七桖提示您:看后求收藏(詩鼎小說網網www.wholeit.com.cn),接著再看更方便。
<script>theme();</script></dt>
那些質問在我的腦海中重復了好幾遍,我成功地發(fā)現(xiàn)了不少疑點。
“小少爺”說明他是殷子夜父親家的仆人。
“如果不輸血就會死”是否能說明殷子夜確實還活著?
他的質問,包括“周小姐”這個稱呼說明他早就知道我的存在。
他的意思是,由于殷子夜吸了太多我的血,現(xiàn)在快死了。他在用輸血的方式救子夜,幫助他“戒斷”。

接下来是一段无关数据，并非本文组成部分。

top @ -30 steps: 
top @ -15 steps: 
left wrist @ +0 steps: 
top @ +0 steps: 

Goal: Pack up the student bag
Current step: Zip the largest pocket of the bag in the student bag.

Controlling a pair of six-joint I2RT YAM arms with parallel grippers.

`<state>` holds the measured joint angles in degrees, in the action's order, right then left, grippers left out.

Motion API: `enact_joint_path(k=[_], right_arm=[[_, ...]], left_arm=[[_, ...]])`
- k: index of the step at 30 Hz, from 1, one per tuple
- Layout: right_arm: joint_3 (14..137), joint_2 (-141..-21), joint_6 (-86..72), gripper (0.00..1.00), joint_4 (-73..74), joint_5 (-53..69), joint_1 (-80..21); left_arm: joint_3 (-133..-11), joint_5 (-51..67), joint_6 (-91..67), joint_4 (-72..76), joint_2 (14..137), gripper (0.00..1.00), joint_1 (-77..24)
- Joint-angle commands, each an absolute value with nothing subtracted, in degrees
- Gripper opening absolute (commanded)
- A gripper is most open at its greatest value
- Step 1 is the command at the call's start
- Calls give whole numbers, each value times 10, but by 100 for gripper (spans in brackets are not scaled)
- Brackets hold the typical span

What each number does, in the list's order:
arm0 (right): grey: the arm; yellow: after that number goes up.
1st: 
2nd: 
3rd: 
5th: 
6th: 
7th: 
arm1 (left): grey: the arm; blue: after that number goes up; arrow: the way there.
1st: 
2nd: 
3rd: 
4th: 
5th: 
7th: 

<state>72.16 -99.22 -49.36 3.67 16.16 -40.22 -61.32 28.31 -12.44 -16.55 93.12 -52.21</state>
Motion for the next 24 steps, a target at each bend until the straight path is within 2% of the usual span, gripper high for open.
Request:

我緩緩道:“那大叔,我需要跟您說明一下,首先我從來都沒有故意讓子夜吸我的血,一開始只是個意外?!?
“關于這次失控,我確實不知道后果怎么樣,因為沒人告訴過我。不過難道我不是受害方嗎?我差點死了呢?我實在搞不明白,怎么我就變成了加害方了?”
“況且,您既然知道他吸我的血會有多么危險——為什么不早點阻止? 直到剛才,您都像只縮頭烏龜一樣躲在廚房,被我發(fā)現(xiàn)了才開始連環(huán)質問,真的有點想不明白您的用意呢?”
“最重要的是——您這樣真的能救他嗎?他吐了那么多血,約束帶也壞掉了,他每夜都掙脫開來,到我那邊去我看您手上腳上都是傷,他不怎么聽您的話,效果也不怎么樣呢?可是他聽我的話?!?
他沒有料到會被我連番質問,有些瞠目結舌。
我表明立場:“大叔,感謝您之前照顧他,不過接下來,照顧他的人是我,救他的人也應該是我?!?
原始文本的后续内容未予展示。